Jacques Hubinon, 75, and his companion Marie Simon, might have lived a peaceful retirement in Marcinelle, behind Charleroi station. Marie suffers from mental deficiency, but with Jacques, they had a nice pension of almost 4000 euros per month. Unfortunately for the couple, they crossed paths with Johnny Falise (49 years old) and Francine Genicot (54 years old).
Johnny was Jacques’ son-in-law, via a woman he had known for a few years, who later died… and he didn’t hesitate to go regularly to empty his ex-father-in-law’s bank account and his partner, leaving them with almost nothing in their precarious little apartment. Every month, in fact: Johnny, at the CPAS, knew when Jacques received his pension and beat him to force him to give him his bank card. He took advantage of Mary’s distress to do the same. Francine, at the mutual, had for her part succeeded in persuading retirees to pay them a whole series of things. Until they deprive themselves.

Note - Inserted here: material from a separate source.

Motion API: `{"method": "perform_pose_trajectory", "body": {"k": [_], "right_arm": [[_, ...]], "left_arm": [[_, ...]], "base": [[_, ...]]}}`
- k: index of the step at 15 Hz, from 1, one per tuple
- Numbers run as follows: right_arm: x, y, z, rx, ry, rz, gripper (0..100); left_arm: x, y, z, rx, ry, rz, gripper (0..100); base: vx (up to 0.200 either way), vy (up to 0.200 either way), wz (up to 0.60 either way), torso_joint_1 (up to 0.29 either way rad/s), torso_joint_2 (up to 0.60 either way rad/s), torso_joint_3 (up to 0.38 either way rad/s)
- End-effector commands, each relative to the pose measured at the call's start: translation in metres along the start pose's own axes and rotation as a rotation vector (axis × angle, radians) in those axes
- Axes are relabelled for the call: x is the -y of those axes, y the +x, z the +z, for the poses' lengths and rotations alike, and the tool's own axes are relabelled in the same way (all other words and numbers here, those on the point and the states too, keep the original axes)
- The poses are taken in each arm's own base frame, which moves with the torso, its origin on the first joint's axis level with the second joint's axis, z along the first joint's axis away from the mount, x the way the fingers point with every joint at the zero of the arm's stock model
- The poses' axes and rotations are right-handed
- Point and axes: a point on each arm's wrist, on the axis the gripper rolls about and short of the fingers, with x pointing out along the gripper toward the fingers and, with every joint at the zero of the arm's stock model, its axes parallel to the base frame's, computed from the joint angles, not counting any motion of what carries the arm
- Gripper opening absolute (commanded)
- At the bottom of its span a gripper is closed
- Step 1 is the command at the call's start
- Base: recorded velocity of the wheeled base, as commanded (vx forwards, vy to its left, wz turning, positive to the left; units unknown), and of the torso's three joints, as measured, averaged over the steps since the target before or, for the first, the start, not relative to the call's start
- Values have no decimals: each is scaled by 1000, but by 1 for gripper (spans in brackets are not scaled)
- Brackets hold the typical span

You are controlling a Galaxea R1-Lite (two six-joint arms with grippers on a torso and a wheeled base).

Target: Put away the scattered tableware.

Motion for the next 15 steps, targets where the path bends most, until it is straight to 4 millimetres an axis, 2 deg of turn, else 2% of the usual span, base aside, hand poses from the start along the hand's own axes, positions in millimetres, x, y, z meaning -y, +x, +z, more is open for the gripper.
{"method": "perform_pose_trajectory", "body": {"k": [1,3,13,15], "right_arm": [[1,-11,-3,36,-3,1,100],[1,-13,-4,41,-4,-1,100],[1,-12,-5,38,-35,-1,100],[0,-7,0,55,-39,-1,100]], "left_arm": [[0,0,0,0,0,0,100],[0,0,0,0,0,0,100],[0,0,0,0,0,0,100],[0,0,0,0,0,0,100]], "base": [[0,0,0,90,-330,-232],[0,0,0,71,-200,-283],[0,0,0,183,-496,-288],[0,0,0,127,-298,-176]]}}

Extortion is the word. But that is generally not enough to end up in front of the Assize Court, where Johnny and Francine have just been sentenced to 25 and 23 years in prison respectively. No, it’s because in addition to these horrors, on the night of April 27 to 28, 2019, Johnny beat Jacques to death. That day, as often, Johnny was drunk, high on cocaine, and exploded when Jacques once once more tried to protest the continuous racketeering he had suffered for three years. In court, Johnny lied saying he had “did everything to help his stepfather who suffered from heart problems”. The big deal: the pathologist’s analysis showed that Jacques suffered from bruises on his head, broken ribs and traces of strangulation.

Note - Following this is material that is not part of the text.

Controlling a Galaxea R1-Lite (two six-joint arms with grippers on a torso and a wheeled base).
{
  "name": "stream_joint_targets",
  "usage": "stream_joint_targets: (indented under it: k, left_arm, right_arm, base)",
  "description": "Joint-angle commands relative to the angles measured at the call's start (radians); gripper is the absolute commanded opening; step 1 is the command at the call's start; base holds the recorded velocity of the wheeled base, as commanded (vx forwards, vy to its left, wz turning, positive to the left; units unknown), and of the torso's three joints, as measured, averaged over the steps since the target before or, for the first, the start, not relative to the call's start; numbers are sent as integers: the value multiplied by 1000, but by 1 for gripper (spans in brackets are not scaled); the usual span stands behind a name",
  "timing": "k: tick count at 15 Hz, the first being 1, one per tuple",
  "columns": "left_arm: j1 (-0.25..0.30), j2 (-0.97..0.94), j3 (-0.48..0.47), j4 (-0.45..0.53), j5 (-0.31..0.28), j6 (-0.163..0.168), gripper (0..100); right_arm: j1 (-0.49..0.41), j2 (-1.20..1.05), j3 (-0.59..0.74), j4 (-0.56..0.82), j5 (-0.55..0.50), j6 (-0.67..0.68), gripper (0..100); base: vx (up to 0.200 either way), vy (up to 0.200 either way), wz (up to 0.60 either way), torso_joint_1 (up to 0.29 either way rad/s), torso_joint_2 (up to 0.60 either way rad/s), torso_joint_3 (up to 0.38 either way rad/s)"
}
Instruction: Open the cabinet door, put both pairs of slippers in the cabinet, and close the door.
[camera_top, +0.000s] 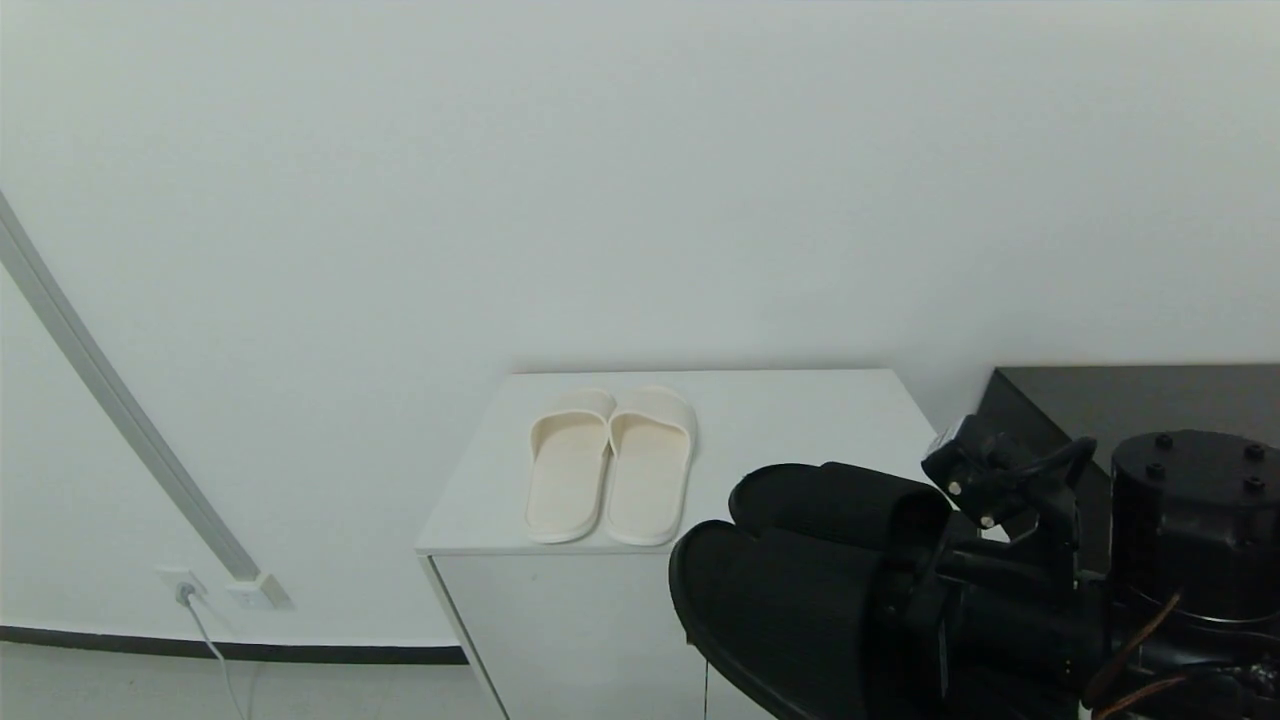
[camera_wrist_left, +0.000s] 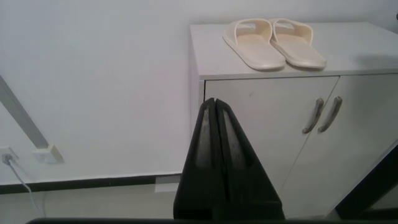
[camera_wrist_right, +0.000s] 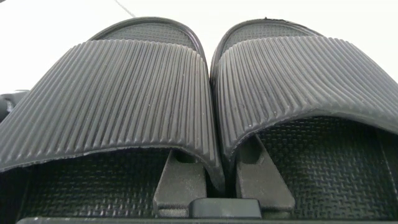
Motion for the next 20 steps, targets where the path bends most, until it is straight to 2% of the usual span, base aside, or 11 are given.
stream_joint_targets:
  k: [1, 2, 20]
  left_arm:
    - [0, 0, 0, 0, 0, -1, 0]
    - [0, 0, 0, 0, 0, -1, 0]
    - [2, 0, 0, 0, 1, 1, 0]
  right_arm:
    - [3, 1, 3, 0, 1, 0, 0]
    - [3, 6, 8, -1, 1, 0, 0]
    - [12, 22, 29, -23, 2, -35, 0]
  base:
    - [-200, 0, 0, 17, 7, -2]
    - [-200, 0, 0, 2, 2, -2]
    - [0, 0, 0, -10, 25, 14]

That night, once Jacques was dead, he and Francine fled. Their murder almost went unnoticed: Marie, mentally deficient, terrified by the “couple of monsters” and regular punching bag, never dared to say anything… the funeral directors had to give the alert , seeing the state of the corpse. The emergency doctor sent on the spot had concluded a little quickly to a natural death, in this old man with a fragile heart. Then investigators were able to link the murder to Francine, when she confided in a friend saying that Johnny had killed someone, a friend who then contacted the police.

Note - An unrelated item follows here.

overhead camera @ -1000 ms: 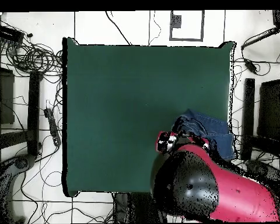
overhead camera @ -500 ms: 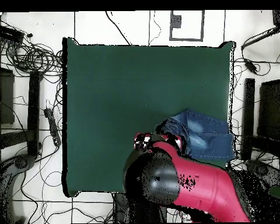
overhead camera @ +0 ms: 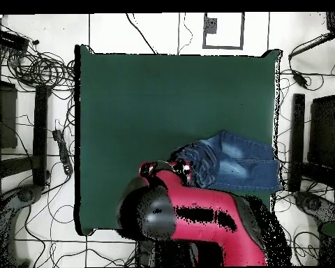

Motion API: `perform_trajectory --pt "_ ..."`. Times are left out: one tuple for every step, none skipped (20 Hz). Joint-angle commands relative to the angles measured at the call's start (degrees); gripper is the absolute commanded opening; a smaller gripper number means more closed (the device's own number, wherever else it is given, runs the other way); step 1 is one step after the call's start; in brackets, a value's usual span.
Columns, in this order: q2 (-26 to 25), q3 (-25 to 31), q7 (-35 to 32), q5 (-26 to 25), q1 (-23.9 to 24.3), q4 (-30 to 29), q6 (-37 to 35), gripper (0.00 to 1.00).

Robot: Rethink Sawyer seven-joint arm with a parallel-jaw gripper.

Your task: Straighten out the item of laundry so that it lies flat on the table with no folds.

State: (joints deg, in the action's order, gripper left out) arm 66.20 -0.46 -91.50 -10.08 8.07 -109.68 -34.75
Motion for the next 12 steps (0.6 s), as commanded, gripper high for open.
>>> perform_trajectory --pt "-3.58 -0.88 -14.71 -1.59 -6.29 -4.61 3.89 0.0" --pt "-3.88 -1.97 -16.62 -2.09 -8.17 -4.26 3.9 0.0" --pt "-4.07 -2.61 -17.39 -2.31 -9.24 -4.23 4.41 0.0" --pt "-4.33 -3.96 -19.38 -2.9 -11.45 -3.59 4.33 0.0" --pt "-4.55 -4.66 -20.09 -3.06 -12.58 -3.21 4.19 0.0" --pt "-4.89 -5.88 -21.67 -3.33 -14.69 -2.42 3.99 0.0" --pt "-5.26 -6.56 -22.15 -3.2 -15.71 -1.97 3.91 0.0" --pt "-5.7 -7.07 -22.5 -2.96 -16.85 -1.31 3.51 0.0" --pt "-6.14 -7.59 -22.85 -2.72 -17.99 -0.66 3.11 0.0" --pt "-6.83 -7.48 -23.34 -1.9 -18.95 -0.44 3.03 0.0" --pt "-7.14 -7.56 -23.2 -1.15 -19.29 -0.31 3.1 0.0" --pt "-7.97 -7.67 -23.82 -0.53 -20.42 0.19 3.14 0.0"
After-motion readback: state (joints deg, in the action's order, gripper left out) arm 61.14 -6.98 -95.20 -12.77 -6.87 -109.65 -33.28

A week following the murder, they denied everything. The police found insurance papers at their home, while they were obviously trying to collect the meager thousands of euros set aside by Jacques to pay for his funeral. At the assizes, they ended up confessing… pleading social misery, addictions, trying to pass themselves off as something other than hopeless cases. Despite the Advocate General’s request not to go below 30 years in prison, the jurors decided that, given the absence of prior records and the unstructured family context, they were going to limit themselves to 25 and 23 years’ imprisonment for the two defendants.